- [TASK STATEMENT] Below are the records; give again exactly the line with "Could you point to the round", the line with "Could you point to the white whiteboard", and each line that lies between them, and nothing besides.

··········

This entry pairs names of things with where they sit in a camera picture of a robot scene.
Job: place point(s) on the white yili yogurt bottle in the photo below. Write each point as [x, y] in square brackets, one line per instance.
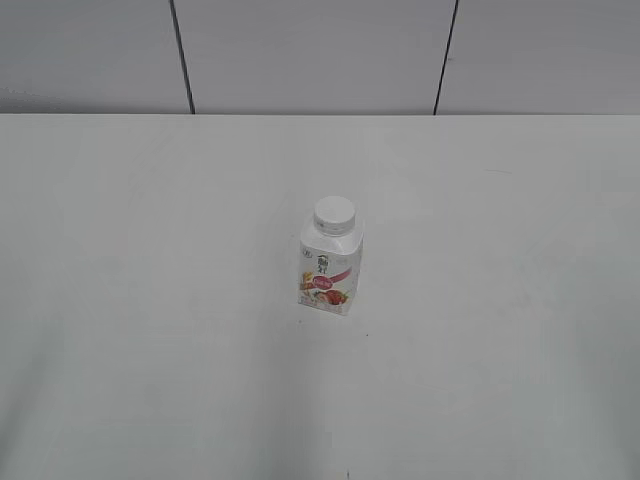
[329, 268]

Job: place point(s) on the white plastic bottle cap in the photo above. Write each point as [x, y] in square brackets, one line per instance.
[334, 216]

··········

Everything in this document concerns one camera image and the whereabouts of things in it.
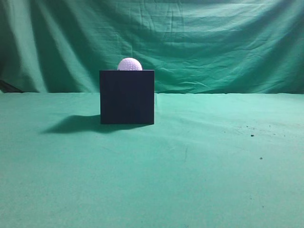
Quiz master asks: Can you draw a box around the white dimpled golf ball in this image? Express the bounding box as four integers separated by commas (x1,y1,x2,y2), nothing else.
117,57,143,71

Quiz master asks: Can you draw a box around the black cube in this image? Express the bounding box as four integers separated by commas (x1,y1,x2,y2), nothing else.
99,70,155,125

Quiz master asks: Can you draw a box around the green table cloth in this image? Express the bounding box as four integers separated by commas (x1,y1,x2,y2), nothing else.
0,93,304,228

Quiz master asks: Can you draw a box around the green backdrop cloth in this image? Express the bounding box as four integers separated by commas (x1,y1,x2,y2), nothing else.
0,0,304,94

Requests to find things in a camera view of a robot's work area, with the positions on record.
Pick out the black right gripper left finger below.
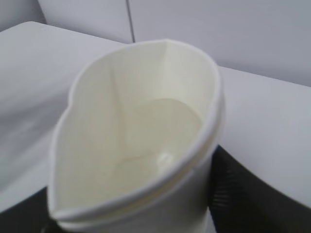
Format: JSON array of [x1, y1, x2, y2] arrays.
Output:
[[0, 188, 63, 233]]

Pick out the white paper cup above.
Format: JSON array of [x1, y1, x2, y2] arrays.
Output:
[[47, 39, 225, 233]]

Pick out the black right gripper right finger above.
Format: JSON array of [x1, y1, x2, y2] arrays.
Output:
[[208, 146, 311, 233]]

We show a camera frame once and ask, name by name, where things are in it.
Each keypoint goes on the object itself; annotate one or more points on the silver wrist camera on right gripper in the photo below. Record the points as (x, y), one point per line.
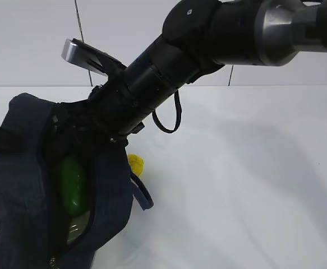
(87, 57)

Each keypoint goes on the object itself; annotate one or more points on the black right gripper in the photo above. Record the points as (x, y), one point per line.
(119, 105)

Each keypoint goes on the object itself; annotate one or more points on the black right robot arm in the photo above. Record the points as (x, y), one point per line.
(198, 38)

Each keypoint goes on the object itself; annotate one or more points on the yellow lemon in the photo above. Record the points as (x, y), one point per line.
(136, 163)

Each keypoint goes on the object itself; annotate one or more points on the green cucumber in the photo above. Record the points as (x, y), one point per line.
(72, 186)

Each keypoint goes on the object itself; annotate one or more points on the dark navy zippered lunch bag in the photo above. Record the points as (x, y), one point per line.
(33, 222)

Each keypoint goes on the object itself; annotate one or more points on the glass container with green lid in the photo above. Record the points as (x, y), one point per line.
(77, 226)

··········

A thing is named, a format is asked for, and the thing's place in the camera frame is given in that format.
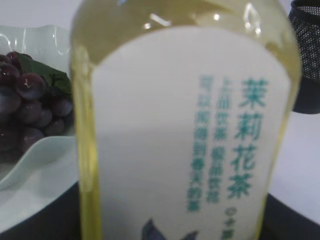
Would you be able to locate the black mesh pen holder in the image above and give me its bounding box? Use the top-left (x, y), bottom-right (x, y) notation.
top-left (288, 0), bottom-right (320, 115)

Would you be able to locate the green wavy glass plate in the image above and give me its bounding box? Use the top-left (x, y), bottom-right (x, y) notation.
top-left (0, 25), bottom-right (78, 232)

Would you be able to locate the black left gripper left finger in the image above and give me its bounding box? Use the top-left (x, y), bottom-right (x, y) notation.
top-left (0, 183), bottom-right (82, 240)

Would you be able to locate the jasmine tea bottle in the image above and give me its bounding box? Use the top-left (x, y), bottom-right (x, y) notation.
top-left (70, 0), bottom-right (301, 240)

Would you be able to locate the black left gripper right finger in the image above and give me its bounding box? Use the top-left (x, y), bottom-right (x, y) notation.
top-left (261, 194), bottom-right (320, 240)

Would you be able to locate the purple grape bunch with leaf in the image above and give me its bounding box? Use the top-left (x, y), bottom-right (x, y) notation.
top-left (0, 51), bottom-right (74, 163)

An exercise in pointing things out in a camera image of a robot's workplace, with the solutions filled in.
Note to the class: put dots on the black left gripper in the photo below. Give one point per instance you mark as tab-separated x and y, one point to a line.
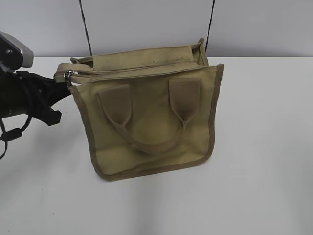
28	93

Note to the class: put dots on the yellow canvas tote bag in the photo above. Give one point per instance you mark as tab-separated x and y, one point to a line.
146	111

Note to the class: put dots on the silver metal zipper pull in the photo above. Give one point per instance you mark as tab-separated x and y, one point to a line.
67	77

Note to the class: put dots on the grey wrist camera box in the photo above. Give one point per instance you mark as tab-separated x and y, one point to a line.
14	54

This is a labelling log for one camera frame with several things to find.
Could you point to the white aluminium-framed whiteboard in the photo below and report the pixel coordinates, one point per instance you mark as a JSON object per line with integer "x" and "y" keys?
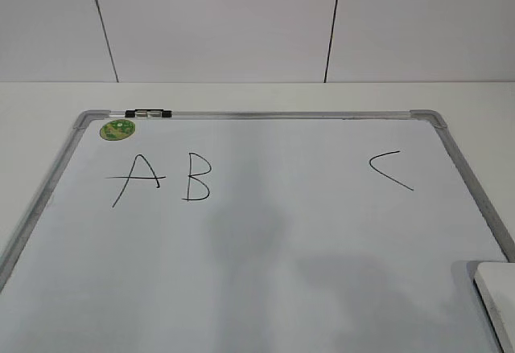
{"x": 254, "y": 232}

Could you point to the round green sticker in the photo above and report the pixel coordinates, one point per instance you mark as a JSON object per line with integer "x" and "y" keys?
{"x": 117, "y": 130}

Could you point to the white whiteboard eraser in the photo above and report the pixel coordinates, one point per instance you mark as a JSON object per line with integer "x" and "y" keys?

··········

- [RESPONSE BOX]
Could you point to the round green sticker in the photo above and report the pixel coordinates, one point per instance you mark as a JSON object per line with integer "x" and "y" keys?
{"x": 117, "y": 130}

Could you point to the white whiteboard eraser in the photo above and report the pixel coordinates, one point per instance you mark as a JSON object per line with integer "x" and "y" keys?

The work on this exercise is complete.